Foucault, M. 1973 The Order of Things. New York: Random House.

Grimshaw, A. and K. Hart 1993 Anthropology and the Crisis of the Intellectuals. Cambridge: Prickly Pear Press.

——– The rise and fall of scientific ethnography, in A. Ahmed and C. Shore eds The Future of Anthropology. London: Athlone Press.

Hann C. 2002 Political ideologies: socialism and its discontents, in MacClancy ed.

Hart, K. 1996a End of the world — anthropologists speechless, Anthropology Today, 12,5.

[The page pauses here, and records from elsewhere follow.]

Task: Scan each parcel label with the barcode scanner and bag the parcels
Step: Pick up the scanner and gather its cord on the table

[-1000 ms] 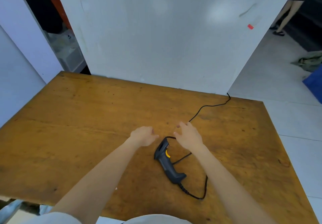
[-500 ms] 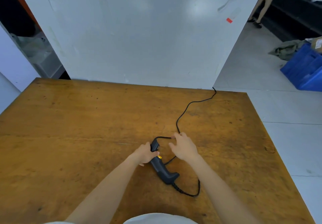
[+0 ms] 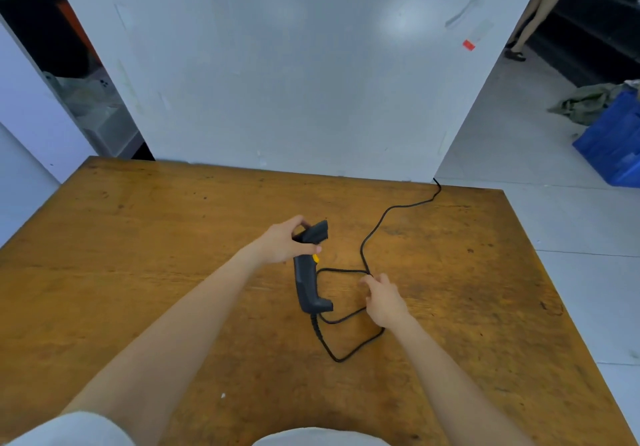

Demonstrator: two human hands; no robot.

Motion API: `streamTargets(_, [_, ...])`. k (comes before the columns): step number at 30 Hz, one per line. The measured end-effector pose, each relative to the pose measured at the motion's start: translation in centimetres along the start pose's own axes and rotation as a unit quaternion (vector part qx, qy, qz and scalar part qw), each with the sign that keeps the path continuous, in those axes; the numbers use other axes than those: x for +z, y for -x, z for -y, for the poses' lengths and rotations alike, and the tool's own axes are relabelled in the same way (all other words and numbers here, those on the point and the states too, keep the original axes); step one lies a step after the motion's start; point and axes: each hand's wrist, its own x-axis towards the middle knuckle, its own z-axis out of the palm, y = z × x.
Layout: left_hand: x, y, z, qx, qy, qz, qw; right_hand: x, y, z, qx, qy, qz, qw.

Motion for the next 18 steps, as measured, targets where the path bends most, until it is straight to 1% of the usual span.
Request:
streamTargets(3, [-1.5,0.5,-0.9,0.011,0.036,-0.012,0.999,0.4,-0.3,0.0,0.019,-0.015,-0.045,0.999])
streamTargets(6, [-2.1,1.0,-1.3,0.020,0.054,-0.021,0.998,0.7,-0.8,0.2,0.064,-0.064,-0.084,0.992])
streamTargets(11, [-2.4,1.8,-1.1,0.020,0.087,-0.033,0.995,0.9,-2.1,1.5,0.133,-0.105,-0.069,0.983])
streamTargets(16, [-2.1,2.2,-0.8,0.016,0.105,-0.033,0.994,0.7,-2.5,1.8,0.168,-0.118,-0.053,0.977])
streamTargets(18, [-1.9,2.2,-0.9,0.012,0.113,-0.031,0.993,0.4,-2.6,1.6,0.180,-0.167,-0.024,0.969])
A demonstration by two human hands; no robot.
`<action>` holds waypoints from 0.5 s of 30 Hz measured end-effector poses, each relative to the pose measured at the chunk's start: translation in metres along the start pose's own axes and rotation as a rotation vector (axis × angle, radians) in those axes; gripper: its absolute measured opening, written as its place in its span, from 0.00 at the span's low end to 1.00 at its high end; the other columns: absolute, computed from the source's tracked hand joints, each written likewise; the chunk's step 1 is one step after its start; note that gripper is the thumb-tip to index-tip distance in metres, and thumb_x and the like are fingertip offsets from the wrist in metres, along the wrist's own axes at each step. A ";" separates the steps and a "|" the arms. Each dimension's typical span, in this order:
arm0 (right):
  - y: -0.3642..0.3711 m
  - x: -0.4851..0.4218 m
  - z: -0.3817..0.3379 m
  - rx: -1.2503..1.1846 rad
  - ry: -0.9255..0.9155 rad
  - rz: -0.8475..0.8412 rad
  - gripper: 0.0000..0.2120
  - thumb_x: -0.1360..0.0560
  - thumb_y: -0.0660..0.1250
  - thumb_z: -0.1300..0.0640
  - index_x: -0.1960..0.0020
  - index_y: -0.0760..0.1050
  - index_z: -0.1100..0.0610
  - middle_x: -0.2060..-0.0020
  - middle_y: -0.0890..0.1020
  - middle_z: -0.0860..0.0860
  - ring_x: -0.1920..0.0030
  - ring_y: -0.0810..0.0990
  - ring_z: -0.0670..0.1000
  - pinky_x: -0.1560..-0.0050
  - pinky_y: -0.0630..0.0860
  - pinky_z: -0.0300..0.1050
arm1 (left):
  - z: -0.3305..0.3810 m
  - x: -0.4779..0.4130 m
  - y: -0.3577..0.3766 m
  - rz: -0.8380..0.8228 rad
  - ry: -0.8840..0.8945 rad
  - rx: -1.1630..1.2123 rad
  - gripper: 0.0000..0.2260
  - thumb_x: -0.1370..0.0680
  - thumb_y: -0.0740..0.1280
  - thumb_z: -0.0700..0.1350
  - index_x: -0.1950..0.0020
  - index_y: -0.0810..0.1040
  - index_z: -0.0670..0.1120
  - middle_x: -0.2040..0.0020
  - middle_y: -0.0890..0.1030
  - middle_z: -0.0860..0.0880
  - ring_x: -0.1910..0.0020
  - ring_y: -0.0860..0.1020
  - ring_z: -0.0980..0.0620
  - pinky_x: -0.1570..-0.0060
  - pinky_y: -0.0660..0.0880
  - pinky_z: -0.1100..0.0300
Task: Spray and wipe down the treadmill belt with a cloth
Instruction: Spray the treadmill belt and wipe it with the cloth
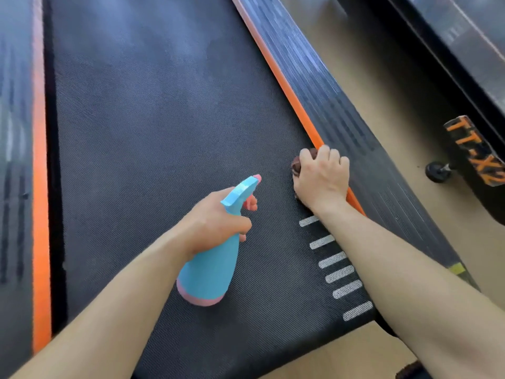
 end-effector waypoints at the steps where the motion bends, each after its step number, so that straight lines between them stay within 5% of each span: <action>1: -0.002 0.011 0.002 -0.033 0.000 0.000 0.12 0.27 0.67 0.47 0.53 0.73 0.55 0.59 0.75 0.58 0.58 0.74 0.61 0.59 0.68 0.53 | -0.001 -0.001 -0.001 0.004 0.000 0.015 0.22 0.37 0.69 0.48 0.44 0.81 0.60 0.44 0.86 0.52 0.57 0.89 0.47 0.37 0.79 0.40; 7: -0.002 0.097 0.018 -0.119 -0.145 0.027 0.14 0.29 0.68 0.45 0.52 0.75 0.55 0.59 0.73 0.57 0.59 0.73 0.60 0.61 0.66 0.52 | -0.002 -0.008 -0.001 -0.015 0.001 0.064 0.24 0.36 0.68 0.44 0.43 0.81 0.61 0.45 0.86 0.56 0.57 0.88 0.42 0.38 0.80 0.41; 15: 0.015 -0.045 -0.027 -0.106 -0.062 0.041 0.15 0.25 0.63 0.45 0.46 0.75 0.55 0.52 0.76 0.60 0.52 0.76 0.63 0.53 0.71 0.55 | -0.009 -0.012 -0.010 0.048 0.005 0.109 0.20 0.37 0.69 0.43 0.46 0.83 0.54 0.43 0.86 0.54 0.58 0.88 0.42 0.41 0.82 0.39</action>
Point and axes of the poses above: each hand's wrist, its own x-axis away from the middle knuckle, its own y-axis out of the palm, z = x × y, the point moved 6 cm from there along -x, towards the middle knuckle
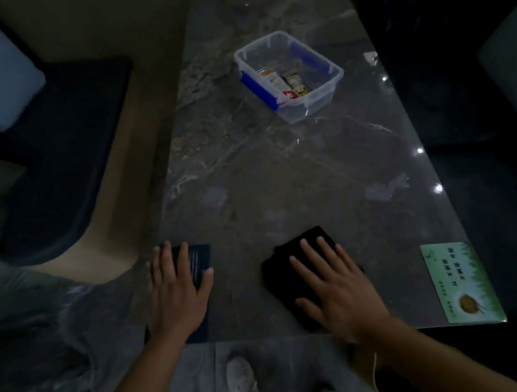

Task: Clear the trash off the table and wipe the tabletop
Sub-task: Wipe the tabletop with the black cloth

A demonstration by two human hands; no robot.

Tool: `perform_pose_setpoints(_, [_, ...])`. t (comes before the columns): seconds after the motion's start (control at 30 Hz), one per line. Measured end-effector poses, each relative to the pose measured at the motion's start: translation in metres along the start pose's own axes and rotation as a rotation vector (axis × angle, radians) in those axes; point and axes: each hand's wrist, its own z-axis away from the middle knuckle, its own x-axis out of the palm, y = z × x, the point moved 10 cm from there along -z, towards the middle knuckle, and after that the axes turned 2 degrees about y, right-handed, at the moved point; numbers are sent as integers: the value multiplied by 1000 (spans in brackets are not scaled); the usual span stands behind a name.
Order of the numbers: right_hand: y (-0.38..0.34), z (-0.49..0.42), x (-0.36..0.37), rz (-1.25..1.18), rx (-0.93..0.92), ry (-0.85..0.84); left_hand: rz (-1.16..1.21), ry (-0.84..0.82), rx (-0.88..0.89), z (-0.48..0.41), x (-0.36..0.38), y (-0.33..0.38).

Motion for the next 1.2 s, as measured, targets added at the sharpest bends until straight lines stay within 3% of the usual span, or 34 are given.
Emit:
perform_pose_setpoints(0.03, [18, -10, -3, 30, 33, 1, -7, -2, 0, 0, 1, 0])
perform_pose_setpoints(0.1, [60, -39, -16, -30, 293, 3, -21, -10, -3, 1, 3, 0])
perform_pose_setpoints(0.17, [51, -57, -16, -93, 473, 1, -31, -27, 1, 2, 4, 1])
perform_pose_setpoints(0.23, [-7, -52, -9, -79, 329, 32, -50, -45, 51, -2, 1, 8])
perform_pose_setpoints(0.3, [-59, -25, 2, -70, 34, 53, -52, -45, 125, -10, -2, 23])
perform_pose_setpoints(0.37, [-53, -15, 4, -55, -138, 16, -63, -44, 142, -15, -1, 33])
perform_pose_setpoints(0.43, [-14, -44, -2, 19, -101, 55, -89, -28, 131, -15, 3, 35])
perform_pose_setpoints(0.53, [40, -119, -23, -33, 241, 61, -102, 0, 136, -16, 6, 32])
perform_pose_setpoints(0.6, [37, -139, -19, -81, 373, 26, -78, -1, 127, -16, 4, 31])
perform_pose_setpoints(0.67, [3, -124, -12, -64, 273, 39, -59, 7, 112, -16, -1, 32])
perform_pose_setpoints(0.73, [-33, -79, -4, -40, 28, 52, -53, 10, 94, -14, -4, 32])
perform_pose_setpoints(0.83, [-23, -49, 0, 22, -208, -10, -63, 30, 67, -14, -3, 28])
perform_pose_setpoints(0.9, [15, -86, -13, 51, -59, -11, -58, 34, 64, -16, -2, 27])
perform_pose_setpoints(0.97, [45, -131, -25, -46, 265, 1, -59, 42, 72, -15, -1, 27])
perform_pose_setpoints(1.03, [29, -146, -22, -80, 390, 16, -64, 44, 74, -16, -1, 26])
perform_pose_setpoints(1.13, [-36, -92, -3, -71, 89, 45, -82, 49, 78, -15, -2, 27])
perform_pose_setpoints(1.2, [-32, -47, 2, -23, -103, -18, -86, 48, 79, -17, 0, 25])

——– 1996b Anthropology beyond the university (Prickly Pear Polemics No. 1), Critique of Anthropology, 16,3.

——– 2000 Reflections on a visit to New York, Anthropology Today, 16, 4.

——– 2003a British social anthropology’s nationalist project, Anthropology Today, 19,6.

——- 2003b Studying World Society as a Vocation, Goldsmiths Anthropology Research Papers  No. 9. London: Goldsmiths Anthropology Department.

Kant, I. 1977 (1798) Anthropology from a Pragmatic Point of View. Carbondale, IL: University of Southern Illinois Press.

Marx, K. 1970 (1867) Capital: the Critique of Political Economy Vol. 1. London: Lawrence and Wishart.

Schneider, J. 1994 In and out of polyester: desire, disdain and global fibre competitions, Anthropology Today, 10.4 and in Benthall ed.

Jonathan Benthall (editor) The Best of Anthropology Today, Routledge, London and New York, 2002. Jeremy MacClancy (editor) Exotic No More: Anthropology on the Front Lines, University of Chicago Press, Chicago, 2002.